If the Bally Sports network crumbles ahead of the season, Manfred said MLB “would go directly to distributors — meaning Comcast, Charter, the big distributors — and make an agreement to have those games distributed on cable networks.” He also said teams would have more flexibility to stream their games. Right now, consumers can view games in local markets only through Bally’s streaming service or a television provider.

A big decline in rights fees?

An SBJ story earlier in the week said “many” teams with regional sports network distribution deals “have been told to expect their local media rights fees to be cut by as much as 70% over the next several years” as the local TV landscape changes. Regional Sports Networks were once the pillar of cable television, but with more and more consumers switching to streaming-based entertainment options and the dwindling distribution of those networks, the channels are far less profitable than they used to be.

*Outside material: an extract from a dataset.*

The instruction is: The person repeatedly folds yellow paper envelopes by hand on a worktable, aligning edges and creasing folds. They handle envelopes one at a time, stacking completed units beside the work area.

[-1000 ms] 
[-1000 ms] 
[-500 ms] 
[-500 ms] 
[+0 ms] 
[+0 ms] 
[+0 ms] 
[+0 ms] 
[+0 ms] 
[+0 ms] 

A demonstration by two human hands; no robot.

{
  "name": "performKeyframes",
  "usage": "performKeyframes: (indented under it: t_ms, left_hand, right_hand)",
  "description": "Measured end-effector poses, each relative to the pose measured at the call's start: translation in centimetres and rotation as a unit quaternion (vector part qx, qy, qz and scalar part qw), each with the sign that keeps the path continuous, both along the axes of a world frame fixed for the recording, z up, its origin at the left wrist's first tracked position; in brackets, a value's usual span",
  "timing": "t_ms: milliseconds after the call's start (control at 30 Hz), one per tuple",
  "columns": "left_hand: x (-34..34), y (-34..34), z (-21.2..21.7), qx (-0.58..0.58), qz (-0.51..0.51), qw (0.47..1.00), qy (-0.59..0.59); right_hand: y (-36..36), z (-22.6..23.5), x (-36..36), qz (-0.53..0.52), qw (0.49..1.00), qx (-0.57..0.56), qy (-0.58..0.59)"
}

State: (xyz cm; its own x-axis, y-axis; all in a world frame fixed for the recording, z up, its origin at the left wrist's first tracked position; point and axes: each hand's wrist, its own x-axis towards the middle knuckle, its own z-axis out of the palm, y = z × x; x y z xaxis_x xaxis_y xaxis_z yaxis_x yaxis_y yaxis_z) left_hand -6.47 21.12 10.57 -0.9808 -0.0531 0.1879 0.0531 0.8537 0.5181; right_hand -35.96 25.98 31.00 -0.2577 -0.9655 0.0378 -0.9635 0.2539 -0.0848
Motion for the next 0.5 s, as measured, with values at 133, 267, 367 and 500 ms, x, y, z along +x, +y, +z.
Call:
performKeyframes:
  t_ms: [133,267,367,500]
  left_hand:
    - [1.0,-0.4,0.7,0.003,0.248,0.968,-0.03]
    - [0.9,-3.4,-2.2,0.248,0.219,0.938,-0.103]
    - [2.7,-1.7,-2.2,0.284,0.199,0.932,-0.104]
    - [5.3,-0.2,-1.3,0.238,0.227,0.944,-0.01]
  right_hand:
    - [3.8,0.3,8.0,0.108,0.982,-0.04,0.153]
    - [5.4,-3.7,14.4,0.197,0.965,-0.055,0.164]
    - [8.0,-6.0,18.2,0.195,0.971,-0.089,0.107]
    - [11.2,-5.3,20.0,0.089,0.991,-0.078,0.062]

The seemingly quick fall of RSNs across the country could make Major League Soccer look prescient, at least in the near term. The MLS season begins Saturday, and all of the league’s games are available through a streaming package on Apple TV. The new MLS package has no blackouts, and consumers can access every game on Apple TV for one price.

Could similar ideas be on the horizon for MLB, the NBA and the NHL? It’s possible. It wouldn’t take much for baseball’s MLB.TV to serve fans without local blackouts, and Apple and Amazon have been mentioned as potential bidders for some NBA TV rights in 2024-25. If the RSN landscape becomes barren over the next few months, there could be an opening for Apple and Amazon to stream games for local fans as part of a deal for national broadcasts of marquee games.